Post the Covid-19 pandemic from around 2021, African
start-ups enjoyed a funding boom from venture capital firms, with financial
technology (fintech) firms accounting for most of the funding secured.
But 2023 saw decreased activity amid a so-called
funding winter, especially in Africa’s ‘Big Four’, where the Kenyan start-up
ecosystem flies high alongside Egypt, Nigeria and South Africa.
Fassnidge
attributes the woes the ecosystem is going through to interest rates in the U.S.
and weakening local currencies, coupled with increased cost of living which has
affected Africans’ spending power.
“American
interest rates have gone up, which is hammering every African currency; the
shilling, the Naira are all in trouble and this hits the start-ups… for them to
get follow-on rounds, there is a lot of pain in terms of down-rounds where the
companies’ valuation has to come down because the dollar revenue has gone down because
of exchange rates,” he says.
“It
does not mean that the business is down. The talk about VC funding being down
is because of the US dollar.”
Moving
forward, Fassnidge projects that it is going to take several months for the African
tech ecosystem to recover, but still notes that there is still capital that is yet
to be tapped.
“It’s
going to take a while; the next five months are going to be bumpy. But I see
there is a lot of capital that needs a home. There are a lot of firms that have
raised money and have not deployed,” he says.
“Between
Covid and last year was a crazy period that valuations were going sky-high.

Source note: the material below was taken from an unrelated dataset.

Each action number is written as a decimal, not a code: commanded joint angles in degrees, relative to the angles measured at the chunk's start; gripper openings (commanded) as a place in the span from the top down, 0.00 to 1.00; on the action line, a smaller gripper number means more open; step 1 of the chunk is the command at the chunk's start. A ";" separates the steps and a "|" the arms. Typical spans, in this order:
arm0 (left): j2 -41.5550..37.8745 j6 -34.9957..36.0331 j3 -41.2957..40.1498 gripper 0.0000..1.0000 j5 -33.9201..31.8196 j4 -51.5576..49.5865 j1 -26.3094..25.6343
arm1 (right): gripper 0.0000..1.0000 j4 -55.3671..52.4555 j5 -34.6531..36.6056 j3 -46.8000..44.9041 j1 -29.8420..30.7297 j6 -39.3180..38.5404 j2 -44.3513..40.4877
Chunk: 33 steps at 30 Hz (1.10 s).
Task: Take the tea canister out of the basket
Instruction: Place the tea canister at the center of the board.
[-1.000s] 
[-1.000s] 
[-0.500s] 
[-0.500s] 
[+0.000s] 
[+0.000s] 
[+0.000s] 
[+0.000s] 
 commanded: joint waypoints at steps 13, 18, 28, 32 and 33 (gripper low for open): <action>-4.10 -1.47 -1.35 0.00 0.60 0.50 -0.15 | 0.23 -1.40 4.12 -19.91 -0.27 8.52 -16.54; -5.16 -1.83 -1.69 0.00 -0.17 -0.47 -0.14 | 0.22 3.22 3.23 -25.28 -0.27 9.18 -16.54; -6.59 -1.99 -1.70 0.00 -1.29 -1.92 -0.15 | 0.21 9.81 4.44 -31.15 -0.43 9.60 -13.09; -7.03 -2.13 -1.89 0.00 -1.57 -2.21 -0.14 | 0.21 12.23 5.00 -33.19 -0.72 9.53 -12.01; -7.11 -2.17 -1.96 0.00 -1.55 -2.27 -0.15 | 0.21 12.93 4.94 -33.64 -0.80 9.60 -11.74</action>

There were a lot of speculative people who were not into African technology
coming into the market. They vanished; the real guys who are in it for the long
haul are here in numbers and still investing.”
Fassnidge
founded the Africa Tech Summit after a decade on the continent working in mobile
technology. He boasts of stints at the Swedish microinsurance company Milvik
Bima as Africa Markets Manager and the UK mobile money company Monitise, where
he was the Africa Manager.
He exudes
confidence in gains achieved at the 2024 Africa Tech Summit, noting that this
year’s convention saw a record attendance of over 140 investor companies.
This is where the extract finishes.